** Exercise prompt **
Show every line from the data below that includes "gripper".

** Task material **
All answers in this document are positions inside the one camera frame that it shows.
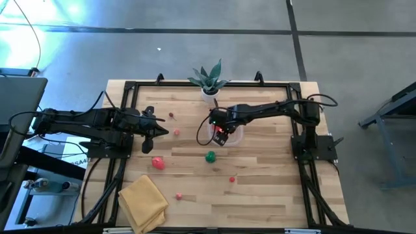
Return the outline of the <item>small grey gadget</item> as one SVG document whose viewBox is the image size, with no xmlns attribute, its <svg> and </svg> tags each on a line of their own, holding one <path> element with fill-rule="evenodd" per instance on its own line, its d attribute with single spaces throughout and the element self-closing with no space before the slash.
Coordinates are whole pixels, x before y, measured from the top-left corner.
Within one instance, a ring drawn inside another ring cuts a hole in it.
<svg viewBox="0 0 416 234">
<path fill-rule="evenodd" d="M 46 178 L 39 178 L 36 181 L 26 180 L 23 181 L 22 187 L 25 189 L 31 189 L 36 192 L 43 192 L 49 188 L 49 180 Z"/>
</svg>

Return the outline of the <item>grey side table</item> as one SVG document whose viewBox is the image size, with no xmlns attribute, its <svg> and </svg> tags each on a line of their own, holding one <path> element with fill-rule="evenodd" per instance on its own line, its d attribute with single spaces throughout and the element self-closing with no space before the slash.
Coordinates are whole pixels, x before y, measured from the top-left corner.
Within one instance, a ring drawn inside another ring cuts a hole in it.
<svg viewBox="0 0 416 234">
<path fill-rule="evenodd" d="M 14 163 L 46 84 L 46 78 L 0 77 L 0 131 L 7 137 L 0 140 L 0 168 Z"/>
</svg>

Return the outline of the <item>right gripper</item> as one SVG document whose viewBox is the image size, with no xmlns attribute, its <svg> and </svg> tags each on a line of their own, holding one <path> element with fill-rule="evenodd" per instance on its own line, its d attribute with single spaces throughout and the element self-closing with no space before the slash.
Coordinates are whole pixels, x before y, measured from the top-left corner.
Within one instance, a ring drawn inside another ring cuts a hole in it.
<svg viewBox="0 0 416 234">
<path fill-rule="evenodd" d="M 239 119 L 239 112 L 243 111 L 242 105 L 234 105 L 232 107 L 215 107 L 209 113 L 209 123 L 212 124 L 212 130 L 217 131 L 217 126 L 222 128 L 223 133 L 229 134 L 234 132 L 236 128 L 243 125 L 243 121 Z"/>
</svg>

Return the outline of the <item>white printed paper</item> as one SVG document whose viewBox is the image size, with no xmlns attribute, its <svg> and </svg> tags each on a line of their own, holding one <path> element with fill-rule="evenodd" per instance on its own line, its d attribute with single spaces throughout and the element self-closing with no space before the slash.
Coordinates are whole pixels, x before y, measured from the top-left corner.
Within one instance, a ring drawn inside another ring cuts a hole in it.
<svg viewBox="0 0 416 234">
<path fill-rule="evenodd" d="M 69 136 L 66 139 L 64 145 L 62 160 L 67 163 L 71 163 L 83 169 L 86 169 L 88 165 L 88 158 L 86 153 L 88 150 L 81 145 L 81 142 L 88 142 L 89 139 L 78 137 L 78 136 Z"/>
</svg>

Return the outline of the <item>blue-grey metal stand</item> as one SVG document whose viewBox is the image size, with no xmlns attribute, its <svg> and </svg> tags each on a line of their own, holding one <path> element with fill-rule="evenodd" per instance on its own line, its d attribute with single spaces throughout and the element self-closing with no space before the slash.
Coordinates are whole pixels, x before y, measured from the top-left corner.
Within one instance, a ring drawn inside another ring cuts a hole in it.
<svg viewBox="0 0 416 234">
<path fill-rule="evenodd" d="M 358 122 L 362 129 L 376 124 L 393 169 L 394 180 L 381 185 L 382 190 L 416 186 L 416 177 L 405 175 L 404 165 L 398 159 L 393 141 L 387 131 L 385 120 L 416 120 L 416 81 L 397 92 L 374 114 Z"/>
</svg>

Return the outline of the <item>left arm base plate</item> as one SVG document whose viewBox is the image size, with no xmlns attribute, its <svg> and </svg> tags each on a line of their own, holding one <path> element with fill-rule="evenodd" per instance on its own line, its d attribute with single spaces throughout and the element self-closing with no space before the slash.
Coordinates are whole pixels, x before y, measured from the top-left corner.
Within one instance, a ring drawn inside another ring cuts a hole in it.
<svg viewBox="0 0 416 234">
<path fill-rule="evenodd" d="M 80 145 L 88 150 L 86 155 L 91 159 L 128 159 L 131 156 L 133 139 L 133 135 L 122 135 L 119 146 L 102 140 L 80 142 Z"/>
</svg>

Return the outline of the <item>green succulent plant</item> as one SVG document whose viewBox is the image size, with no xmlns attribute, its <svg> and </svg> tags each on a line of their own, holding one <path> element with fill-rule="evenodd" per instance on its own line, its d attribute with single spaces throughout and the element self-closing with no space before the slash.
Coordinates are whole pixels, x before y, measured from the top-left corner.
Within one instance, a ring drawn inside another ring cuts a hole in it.
<svg viewBox="0 0 416 234">
<path fill-rule="evenodd" d="M 188 77 L 187 79 L 194 85 L 199 86 L 202 91 L 207 95 L 216 94 L 221 88 L 230 82 L 230 80 L 220 80 L 222 73 L 222 59 L 220 58 L 217 64 L 215 64 L 210 73 L 207 73 L 205 68 L 202 66 L 200 70 L 193 68 L 194 77 Z"/>
</svg>

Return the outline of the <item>clear plastic tupperware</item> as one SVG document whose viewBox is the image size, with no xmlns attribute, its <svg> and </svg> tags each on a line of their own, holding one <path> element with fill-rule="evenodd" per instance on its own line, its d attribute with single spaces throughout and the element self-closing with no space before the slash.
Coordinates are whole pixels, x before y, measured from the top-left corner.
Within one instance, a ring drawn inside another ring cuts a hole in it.
<svg viewBox="0 0 416 234">
<path fill-rule="evenodd" d="M 213 136 L 213 138 L 214 138 L 215 131 L 212 130 L 212 126 L 213 125 L 209 123 L 207 129 L 209 130 L 209 134 L 211 134 Z M 228 134 L 228 140 L 224 144 L 224 147 L 237 146 L 242 141 L 243 136 L 244 136 L 243 126 L 239 126 L 238 128 L 235 129 L 234 132 L 229 132 L 229 134 Z"/>
</svg>

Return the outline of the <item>white plant pot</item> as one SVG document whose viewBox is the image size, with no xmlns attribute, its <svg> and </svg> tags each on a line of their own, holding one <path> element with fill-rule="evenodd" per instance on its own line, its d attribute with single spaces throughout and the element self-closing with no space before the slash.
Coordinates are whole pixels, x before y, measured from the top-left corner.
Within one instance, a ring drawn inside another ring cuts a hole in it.
<svg viewBox="0 0 416 234">
<path fill-rule="evenodd" d="M 206 103 L 214 103 L 215 99 L 218 98 L 219 93 L 220 93 L 219 90 L 214 90 L 212 92 L 206 92 L 205 89 L 201 88 L 201 98 Z"/>
</svg>

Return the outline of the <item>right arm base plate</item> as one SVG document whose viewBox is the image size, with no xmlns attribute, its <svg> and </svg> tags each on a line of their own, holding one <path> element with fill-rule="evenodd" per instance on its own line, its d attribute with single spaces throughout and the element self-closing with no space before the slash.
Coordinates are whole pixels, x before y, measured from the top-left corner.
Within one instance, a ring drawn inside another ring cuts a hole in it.
<svg viewBox="0 0 416 234">
<path fill-rule="evenodd" d="M 292 136 L 291 147 L 293 157 L 299 161 L 333 161 L 338 159 L 335 141 L 329 135 Z"/>
</svg>

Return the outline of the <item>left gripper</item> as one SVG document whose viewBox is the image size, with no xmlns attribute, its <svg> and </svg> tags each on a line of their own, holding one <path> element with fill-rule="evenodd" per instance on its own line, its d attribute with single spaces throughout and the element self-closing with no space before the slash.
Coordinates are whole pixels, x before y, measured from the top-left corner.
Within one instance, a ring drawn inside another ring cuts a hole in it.
<svg viewBox="0 0 416 234">
<path fill-rule="evenodd" d="M 148 138 L 161 137 L 168 134 L 168 130 L 156 122 L 154 107 L 149 106 L 139 113 L 137 109 L 126 108 L 119 110 L 118 127 L 125 132 L 142 135 Z"/>
</svg>

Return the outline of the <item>black aluminium table frame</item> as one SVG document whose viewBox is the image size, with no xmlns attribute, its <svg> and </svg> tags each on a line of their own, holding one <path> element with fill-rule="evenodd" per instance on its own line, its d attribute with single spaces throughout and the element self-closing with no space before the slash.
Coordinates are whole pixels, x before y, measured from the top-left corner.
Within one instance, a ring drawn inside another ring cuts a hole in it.
<svg viewBox="0 0 416 234">
<path fill-rule="evenodd" d="M 169 131 L 154 140 L 148 154 L 142 153 L 143 139 L 136 136 L 123 177 L 123 185 L 129 186 L 147 175 L 166 198 L 166 221 L 158 232 L 259 233 L 306 228 L 308 215 L 319 218 L 314 198 L 310 208 L 304 205 L 299 164 L 291 149 L 291 137 L 302 128 L 288 117 L 256 119 L 244 126 L 237 146 L 220 147 L 210 141 L 207 130 L 209 105 L 187 81 L 110 80 L 107 93 L 105 107 L 153 106 Z M 214 163 L 205 161 L 209 151 L 216 154 Z M 152 167 L 154 157 L 163 158 L 164 170 Z M 177 193 L 182 193 L 181 200 Z"/>
</svg>

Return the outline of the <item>folded yellow cloth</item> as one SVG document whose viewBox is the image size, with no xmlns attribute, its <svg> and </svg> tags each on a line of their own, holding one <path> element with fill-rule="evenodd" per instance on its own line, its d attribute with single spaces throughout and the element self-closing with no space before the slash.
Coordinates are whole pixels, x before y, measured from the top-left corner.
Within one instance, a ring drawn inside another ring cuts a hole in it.
<svg viewBox="0 0 416 234">
<path fill-rule="evenodd" d="M 168 202 L 147 175 L 119 191 L 118 203 L 135 234 L 146 234 L 166 221 Z"/>
</svg>

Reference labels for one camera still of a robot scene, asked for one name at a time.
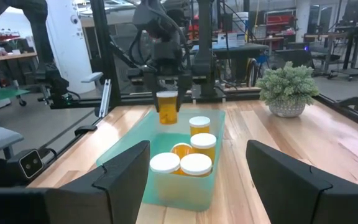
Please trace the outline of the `green board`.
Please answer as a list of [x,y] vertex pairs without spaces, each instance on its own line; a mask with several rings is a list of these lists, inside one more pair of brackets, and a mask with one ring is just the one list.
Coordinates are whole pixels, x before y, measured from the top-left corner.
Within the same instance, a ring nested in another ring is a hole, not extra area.
[[15,96],[29,93],[29,90],[14,89],[14,88],[0,88],[0,100],[13,98]]

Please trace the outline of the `green plant in patterned pot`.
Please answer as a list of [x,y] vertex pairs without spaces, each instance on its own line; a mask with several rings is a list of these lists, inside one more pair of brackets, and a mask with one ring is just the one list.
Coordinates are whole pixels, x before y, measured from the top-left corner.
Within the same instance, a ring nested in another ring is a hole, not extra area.
[[312,73],[311,67],[296,67],[292,62],[276,70],[266,70],[255,84],[260,88],[260,100],[276,116],[295,118],[301,115],[307,105],[313,104],[313,98],[319,95]]

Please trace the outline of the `teal translucent plastic basket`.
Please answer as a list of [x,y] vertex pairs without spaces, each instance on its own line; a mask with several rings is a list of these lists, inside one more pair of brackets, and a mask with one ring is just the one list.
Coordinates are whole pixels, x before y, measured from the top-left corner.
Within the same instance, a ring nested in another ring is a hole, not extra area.
[[167,207],[192,211],[207,210],[213,198],[215,176],[222,148],[225,112],[223,110],[180,110],[178,122],[161,125],[158,114],[151,110],[138,121],[117,143],[96,160],[100,166],[140,141],[150,141],[150,156],[168,152],[174,144],[190,143],[189,119],[206,116],[211,119],[210,132],[217,137],[216,157],[212,173],[206,177],[190,177],[176,174],[158,174],[149,171],[142,201]]

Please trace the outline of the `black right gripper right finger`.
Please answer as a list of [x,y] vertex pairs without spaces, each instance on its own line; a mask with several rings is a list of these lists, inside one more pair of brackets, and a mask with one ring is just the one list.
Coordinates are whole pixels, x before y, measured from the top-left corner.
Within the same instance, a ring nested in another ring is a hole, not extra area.
[[256,140],[246,159],[271,224],[358,224],[358,184]]

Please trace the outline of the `black table frame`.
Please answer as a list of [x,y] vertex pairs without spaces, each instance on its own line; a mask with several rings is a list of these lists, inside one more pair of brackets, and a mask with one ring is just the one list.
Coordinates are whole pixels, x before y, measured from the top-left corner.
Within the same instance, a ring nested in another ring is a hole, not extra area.
[[[358,112],[330,105],[322,96],[299,119],[279,118],[259,100],[205,103],[226,112],[225,138],[244,144],[247,138],[283,149],[302,161],[358,182]],[[87,173],[96,160],[151,109],[151,102],[118,106],[96,122],[97,130],[77,137],[29,187],[57,187]]]

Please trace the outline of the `black vertical frame post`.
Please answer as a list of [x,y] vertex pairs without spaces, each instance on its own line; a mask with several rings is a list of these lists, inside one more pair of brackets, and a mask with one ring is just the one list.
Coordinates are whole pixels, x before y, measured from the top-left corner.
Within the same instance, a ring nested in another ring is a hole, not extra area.
[[94,27],[98,38],[100,56],[103,63],[103,72],[111,80],[110,107],[119,106],[121,94],[117,80],[114,55],[110,44],[110,33],[105,13],[104,0],[90,0],[93,12]]

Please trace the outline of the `black background table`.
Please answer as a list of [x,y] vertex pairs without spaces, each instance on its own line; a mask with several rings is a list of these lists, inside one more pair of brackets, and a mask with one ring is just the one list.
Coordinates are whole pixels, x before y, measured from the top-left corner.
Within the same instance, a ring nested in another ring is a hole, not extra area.
[[268,48],[267,45],[246,43],[243,46],[230,47],[229,50],[227,50],[224,45],[213,45],[211,51],[215,54],[217,59],[242,59],[257,58],[261,52]]

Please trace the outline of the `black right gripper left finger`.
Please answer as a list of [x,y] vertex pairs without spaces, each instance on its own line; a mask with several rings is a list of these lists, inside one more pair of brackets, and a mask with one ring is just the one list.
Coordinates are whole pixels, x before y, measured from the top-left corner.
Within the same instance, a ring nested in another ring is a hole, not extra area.
[[0,188],[0,224],[135,224],[149,160],[143,140],[59,188]]

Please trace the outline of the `white building pillar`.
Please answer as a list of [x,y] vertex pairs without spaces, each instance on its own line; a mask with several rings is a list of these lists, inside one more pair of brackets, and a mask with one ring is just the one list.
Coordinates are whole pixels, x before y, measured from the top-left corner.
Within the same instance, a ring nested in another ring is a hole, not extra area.
[[[68,89],[75,93],[82,94],[94,90],[93,82],[81,82],[84,77],[92,74],[92,70],[75,0],[46,2],[48,37],[61,77],[69,82]],[[71,22],[72,15],[78,16],[77,24]]]

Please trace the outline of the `black diagonal frame strut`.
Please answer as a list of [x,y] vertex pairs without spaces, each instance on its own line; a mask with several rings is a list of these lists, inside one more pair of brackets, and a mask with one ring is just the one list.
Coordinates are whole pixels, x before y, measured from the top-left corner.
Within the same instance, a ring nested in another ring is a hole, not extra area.
[[131,68],[139,68],[138,64],[131,60],[128,54],[126,54],[125,51],[123,51],[123,49],[116,45],[113,41],[110,41],[110,46],[113,54],[121,59],[127,66]]

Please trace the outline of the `white container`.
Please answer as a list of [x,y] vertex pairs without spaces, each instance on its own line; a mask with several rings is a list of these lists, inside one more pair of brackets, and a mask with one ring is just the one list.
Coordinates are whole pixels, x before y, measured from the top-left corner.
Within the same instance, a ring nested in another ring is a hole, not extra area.
[[232,31],[245,33],[248,28],[249,13],[233,12],[232,13]]

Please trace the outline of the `black table edge clip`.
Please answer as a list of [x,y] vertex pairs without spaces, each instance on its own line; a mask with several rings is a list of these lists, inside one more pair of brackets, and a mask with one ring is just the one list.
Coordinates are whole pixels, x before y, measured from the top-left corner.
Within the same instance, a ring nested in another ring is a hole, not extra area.
[[93,132],[98,129],[95,125],[86,125],[86,126],[80,126],[75,130],[75,136],[83,135],[88,132]]

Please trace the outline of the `silver aluminium bracket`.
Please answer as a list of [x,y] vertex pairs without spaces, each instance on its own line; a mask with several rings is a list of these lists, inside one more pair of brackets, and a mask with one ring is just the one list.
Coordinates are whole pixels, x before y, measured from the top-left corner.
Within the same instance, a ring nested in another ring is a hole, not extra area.
[[99,116],[98,116],[99,118],[103,118],[107,115],[109,109],[110,96],[111,96],[111,80],[106,79],[103,86],[101,104],[99,108]]

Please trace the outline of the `orange pill bottle white cap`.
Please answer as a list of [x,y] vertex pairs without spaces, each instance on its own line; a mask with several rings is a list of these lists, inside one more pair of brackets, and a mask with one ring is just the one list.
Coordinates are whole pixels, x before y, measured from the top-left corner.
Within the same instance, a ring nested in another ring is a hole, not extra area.
[[208,156],[212,160],[212,163],[215,160],[216,143],[216,136],[210,133],[199,133],[190,138],[193,151]]
[[180,157],[172,152],[163,152],[153,156],[149,166],[153,172],[171,174],[179,170]]
[[177,91],[157,92],[159,120],[161,124],[177,123]]
[[180,159],[182,159],[183,157],[194,153],[194,150],[191,145],[184,143],[184,142],[180,142],[180,143],[174,145],[171,148],[170,152],[176,154]]
[[190,134],[194,136],[200,133],[209,133],[211,120],[206,116],[195,116],[189,119]]
[[205,177],[210,175],[213,164],[212,160],[208,156],[193,153],[186,155],[181,159],[180,168],[186,175]]

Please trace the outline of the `red shelf unit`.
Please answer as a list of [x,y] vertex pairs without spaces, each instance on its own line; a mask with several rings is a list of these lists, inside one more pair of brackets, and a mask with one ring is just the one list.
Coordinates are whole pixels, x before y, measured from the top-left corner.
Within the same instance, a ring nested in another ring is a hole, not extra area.
[[264,15],[267,35],[286,35],[294,28],[295,10],[267,11]]

** Task response **
Return the outline of the <item>right gripper</item> as one SVG document whose viewBox is the image size, with no xmlns attribute, its <svg> and </svg> tags each on a line of their own, holding one <path> element with fill-rule="evenodd" per instance on its own line, its d attribute with single spaces throughout and the element self-closing with no space before the slash.
Return the outline of the <item>left gripper</item> as one SVG document whose viewBox is the image size, with no xmlns attribute, its <svg> and </svg> tags each on a line of their own, holding one <path> element with fill-rule="evenodd" per instance on its own line, its d attribute with single spaces throughout and the element self-closing with no space before the slash.
Please trace the outline of the `black right gripper right finger`.
Please trace the outline of the `black right gripper left finger`.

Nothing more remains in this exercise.